Just as Michigan was building momentum going into the final minutes of what appeared to be close game, Wisconsin wisely called a timeout. About 30 seconds later, Spike Albrecht committed a foul and the under-four timeout had arrived. It’s impossible to know with nebulous and unquantifiable things like momentum, but the long break seemed to have a dampening effect on the Wolverines. On the first possession after the timeout, Michigan played excellent defense for 35 seconds and Wisconsin couldn’t find an open look. Finally, at the end of the shot clock, Frank Kaminsky put up a midrange jumper that found rim twice before falling through the hoop.
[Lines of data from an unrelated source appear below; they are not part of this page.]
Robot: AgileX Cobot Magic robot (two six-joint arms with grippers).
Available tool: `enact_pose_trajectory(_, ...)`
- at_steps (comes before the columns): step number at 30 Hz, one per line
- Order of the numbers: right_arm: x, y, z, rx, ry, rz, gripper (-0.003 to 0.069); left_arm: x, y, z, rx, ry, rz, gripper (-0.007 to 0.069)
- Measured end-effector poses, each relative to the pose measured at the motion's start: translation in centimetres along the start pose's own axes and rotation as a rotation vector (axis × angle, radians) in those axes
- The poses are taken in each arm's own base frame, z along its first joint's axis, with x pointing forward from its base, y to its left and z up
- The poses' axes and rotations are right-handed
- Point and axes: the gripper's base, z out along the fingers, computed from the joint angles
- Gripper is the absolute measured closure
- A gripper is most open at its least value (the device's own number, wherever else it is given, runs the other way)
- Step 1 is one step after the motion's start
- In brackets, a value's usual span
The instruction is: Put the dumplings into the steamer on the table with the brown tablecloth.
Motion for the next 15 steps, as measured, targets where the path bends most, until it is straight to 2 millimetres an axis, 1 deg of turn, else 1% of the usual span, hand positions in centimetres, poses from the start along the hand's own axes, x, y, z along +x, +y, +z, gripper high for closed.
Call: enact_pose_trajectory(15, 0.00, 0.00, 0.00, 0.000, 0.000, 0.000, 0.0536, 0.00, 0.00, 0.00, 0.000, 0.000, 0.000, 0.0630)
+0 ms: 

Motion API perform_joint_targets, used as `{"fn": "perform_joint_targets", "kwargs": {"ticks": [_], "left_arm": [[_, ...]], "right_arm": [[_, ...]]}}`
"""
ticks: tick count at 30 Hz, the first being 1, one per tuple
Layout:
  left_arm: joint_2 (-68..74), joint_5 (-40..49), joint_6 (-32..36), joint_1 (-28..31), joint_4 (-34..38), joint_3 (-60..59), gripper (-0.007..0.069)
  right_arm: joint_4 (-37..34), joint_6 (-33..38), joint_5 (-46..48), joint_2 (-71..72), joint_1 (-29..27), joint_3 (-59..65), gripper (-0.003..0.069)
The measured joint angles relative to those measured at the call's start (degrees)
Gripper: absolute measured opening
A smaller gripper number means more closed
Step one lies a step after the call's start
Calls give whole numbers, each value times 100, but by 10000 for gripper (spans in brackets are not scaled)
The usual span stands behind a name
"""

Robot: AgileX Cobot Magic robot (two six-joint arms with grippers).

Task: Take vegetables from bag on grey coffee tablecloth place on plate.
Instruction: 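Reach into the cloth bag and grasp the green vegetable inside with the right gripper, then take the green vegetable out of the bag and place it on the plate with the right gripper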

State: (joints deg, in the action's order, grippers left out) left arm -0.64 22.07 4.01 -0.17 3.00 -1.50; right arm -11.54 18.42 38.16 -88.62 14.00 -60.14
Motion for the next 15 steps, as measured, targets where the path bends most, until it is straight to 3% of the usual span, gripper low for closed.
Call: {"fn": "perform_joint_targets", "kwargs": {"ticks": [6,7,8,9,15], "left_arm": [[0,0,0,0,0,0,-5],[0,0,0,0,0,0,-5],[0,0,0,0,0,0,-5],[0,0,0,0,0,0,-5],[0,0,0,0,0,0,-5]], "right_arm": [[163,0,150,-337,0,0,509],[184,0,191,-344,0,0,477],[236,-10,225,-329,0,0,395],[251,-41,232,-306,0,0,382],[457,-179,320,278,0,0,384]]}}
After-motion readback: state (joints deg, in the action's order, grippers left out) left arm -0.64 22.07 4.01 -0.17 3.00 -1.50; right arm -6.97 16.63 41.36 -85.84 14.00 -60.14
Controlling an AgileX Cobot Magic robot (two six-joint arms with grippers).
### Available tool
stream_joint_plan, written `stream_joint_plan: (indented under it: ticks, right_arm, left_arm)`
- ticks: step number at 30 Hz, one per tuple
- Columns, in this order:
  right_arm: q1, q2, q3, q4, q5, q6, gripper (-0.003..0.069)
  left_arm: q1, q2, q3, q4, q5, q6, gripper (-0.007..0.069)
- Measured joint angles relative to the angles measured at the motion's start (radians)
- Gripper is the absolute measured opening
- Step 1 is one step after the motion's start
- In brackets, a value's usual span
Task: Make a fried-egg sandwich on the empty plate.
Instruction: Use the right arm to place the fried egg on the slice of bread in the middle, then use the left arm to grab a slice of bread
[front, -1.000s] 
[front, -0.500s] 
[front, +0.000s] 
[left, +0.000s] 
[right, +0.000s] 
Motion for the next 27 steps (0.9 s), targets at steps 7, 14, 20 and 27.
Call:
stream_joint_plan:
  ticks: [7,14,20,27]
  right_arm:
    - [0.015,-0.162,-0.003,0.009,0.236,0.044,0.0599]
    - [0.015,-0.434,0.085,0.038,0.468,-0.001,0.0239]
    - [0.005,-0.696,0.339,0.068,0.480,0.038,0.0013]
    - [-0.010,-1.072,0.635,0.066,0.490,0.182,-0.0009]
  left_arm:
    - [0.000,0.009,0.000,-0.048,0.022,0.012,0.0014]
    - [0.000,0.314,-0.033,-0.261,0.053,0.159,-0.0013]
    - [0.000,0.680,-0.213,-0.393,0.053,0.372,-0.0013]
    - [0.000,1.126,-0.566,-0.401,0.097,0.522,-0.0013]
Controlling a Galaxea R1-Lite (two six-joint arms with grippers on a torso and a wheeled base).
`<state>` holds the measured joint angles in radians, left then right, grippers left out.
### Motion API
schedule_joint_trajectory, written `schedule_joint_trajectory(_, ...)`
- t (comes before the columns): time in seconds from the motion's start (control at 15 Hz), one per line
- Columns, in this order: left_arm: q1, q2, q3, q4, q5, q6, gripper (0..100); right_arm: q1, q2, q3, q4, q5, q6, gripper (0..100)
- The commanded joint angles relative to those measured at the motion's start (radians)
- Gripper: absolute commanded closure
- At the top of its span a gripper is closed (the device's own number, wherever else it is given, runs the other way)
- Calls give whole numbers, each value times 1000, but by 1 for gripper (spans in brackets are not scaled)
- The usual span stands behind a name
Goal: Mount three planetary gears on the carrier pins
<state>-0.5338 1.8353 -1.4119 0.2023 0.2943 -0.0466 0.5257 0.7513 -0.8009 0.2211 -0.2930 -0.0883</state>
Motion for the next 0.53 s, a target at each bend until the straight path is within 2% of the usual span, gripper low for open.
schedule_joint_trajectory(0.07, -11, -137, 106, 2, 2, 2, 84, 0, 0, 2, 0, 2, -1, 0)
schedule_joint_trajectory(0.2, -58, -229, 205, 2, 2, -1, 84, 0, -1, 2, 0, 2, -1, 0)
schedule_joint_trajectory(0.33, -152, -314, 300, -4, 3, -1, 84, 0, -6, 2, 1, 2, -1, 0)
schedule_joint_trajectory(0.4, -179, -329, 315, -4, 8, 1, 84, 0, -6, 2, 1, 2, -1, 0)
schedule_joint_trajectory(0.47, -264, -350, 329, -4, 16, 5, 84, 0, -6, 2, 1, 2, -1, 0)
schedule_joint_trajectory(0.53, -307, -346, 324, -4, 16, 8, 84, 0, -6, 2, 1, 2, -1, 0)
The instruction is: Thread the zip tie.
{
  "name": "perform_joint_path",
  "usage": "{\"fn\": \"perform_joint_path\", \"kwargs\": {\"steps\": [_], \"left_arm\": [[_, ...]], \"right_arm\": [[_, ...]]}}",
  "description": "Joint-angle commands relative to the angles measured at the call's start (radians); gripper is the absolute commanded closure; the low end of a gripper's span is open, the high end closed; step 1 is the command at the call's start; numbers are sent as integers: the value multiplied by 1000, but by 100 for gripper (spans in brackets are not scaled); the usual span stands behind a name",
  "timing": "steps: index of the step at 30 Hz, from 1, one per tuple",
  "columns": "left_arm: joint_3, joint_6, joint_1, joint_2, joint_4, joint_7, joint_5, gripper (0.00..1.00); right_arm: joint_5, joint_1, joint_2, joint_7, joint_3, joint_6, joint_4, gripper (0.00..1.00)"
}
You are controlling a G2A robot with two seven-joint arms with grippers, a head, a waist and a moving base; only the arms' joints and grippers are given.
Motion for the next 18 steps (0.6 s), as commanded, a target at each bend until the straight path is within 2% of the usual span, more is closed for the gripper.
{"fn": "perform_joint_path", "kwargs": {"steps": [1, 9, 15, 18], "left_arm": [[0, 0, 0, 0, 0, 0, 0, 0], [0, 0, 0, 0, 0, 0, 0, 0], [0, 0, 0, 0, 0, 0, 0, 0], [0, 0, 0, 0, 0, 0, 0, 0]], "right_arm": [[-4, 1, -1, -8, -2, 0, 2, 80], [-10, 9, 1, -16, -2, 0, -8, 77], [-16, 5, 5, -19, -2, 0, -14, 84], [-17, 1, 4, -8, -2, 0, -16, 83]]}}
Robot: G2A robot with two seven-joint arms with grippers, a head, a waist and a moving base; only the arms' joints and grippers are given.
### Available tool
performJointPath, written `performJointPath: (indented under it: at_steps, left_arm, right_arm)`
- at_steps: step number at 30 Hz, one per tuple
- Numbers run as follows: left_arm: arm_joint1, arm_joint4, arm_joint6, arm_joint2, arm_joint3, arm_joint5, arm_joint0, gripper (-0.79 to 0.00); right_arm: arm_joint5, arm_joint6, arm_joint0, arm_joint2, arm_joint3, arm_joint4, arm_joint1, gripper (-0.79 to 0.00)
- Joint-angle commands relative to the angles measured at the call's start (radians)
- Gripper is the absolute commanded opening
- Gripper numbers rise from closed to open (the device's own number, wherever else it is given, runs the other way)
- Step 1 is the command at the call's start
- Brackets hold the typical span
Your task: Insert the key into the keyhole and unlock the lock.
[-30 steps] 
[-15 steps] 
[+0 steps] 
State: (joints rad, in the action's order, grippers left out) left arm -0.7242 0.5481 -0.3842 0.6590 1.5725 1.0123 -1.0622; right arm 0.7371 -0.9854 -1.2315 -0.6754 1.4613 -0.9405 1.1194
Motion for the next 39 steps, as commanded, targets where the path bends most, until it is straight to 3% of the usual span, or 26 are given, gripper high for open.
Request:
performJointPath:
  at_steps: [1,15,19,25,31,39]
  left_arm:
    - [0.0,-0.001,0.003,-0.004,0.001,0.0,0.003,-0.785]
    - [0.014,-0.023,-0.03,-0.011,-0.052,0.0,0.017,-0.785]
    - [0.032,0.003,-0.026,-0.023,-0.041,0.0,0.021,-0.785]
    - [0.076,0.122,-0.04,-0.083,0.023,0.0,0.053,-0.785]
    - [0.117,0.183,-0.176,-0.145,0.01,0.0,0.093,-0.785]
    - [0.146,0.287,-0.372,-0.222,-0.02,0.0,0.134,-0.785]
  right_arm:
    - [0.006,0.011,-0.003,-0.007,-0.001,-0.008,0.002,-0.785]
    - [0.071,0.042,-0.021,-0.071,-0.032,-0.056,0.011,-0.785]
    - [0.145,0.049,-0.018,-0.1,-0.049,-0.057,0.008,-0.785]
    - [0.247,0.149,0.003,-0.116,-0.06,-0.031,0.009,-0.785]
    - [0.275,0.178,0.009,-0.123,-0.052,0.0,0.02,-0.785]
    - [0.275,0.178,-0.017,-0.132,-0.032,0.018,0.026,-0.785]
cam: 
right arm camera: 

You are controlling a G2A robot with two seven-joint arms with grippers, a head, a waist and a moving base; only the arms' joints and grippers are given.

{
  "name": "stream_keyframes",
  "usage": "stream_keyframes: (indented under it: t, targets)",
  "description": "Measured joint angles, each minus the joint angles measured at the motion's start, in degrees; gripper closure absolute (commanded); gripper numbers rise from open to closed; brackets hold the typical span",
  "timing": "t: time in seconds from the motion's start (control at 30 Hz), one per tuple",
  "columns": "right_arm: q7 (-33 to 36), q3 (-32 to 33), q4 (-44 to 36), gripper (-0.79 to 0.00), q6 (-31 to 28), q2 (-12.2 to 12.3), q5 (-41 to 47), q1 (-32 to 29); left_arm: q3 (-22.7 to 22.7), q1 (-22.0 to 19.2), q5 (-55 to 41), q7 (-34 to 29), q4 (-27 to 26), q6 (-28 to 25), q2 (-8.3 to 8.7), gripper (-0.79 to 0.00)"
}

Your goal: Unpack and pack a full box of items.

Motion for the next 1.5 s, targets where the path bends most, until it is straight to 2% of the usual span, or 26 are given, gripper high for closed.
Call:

It was a deflating basket to say the least, and after that Michigan never looked the same. Following that make, Michigan missed on a few opportunities at the offensive end and soon it was fouling time. Wisconsin outscored Michigan 10-5 from that point on as Michigan continued to struggle finding open looks. Despite the closeness of the game near the end, it had the feeling of a missed opportunity by Michigan after playing such good defense in the first half, along with missing seven free throws down the stretch.